Teaching the next generation of chemists to respect this balance—reactivity, safety, and environmental stewardship—pushes the field toward responsible discovery. Courses now blend synthesis drills with modules on green chemistry and lifecycle analysis, which I consider progress. Far from being just a reagent, Pyridine, 3,4-diamino- reminds us how even small molecules anchor big advances in health, materials, and industrial sustainability.
Sustainable chemistry remains the clearest choice for handling aromatic amines. Adopting greener reagents, avoiding solvent waste, and investing in closed-loop manufacturing represent tangible steps. Some pilot plants already treat wastewater with advanced oxidation, while others recover spent aminopyridines for reuse. Research collaboratives encourage open-source data sharing on toxicology, decomposition pathways, and process pitfalls. These combined efforts turn compliance requirements into opportunities for innovation.

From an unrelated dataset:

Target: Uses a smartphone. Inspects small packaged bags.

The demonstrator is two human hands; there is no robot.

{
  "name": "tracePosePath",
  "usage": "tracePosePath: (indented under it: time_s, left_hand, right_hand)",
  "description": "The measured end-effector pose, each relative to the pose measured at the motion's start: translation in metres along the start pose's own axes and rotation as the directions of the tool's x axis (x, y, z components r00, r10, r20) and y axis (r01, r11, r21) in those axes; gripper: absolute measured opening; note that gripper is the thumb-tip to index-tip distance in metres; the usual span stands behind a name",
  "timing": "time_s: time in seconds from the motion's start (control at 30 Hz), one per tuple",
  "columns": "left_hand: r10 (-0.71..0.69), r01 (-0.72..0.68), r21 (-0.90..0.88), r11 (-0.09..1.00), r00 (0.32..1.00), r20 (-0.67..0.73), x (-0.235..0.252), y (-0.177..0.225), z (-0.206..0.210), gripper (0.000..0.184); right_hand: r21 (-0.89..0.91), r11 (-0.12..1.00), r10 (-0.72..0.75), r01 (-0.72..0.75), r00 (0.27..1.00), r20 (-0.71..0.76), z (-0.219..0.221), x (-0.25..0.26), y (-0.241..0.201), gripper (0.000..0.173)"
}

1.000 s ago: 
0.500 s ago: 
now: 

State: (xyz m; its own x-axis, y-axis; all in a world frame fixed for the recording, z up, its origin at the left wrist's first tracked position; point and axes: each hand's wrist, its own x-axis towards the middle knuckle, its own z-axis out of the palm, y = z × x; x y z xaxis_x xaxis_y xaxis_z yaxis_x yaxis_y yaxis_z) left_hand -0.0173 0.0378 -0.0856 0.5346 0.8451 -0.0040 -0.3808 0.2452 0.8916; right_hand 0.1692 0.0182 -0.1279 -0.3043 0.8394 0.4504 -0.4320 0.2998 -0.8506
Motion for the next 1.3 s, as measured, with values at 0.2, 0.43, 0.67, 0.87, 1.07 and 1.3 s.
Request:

Supporting staff training, from entry-level technicians to PhDs, ensures caution becomes second nature—not an afterthought. Routine safety reviews and regular workshops tighten discipline and protect people as processes evolve. From a bottom-line perspective, integrating sustainability and quality frameworks doesn’t just tick boxes for regulatory agencies; it helps businesses cut risk, save energy, and build trust with the public that funds and benefits from these advances.
Pyridine, 3,4-diamino- stands as a testament to how nuanced chemical innovation underpins progress across medicine, materials science, and industry. It delivers not just raw reactivity but adaptiveness, reliability, and value—qualities honed by decades of chemical, engineering, and quality assurance expertise. Each bottle ferries the work of people who prize rigorous synthesis, careful stewardship, and the quiet satisfaction that comes from building a foundation for scientific breakthroughs. The future will bring new uses, tighter safety standards, and perhaps, a next-generation analog that echoes today’s lessons with even greater benefit.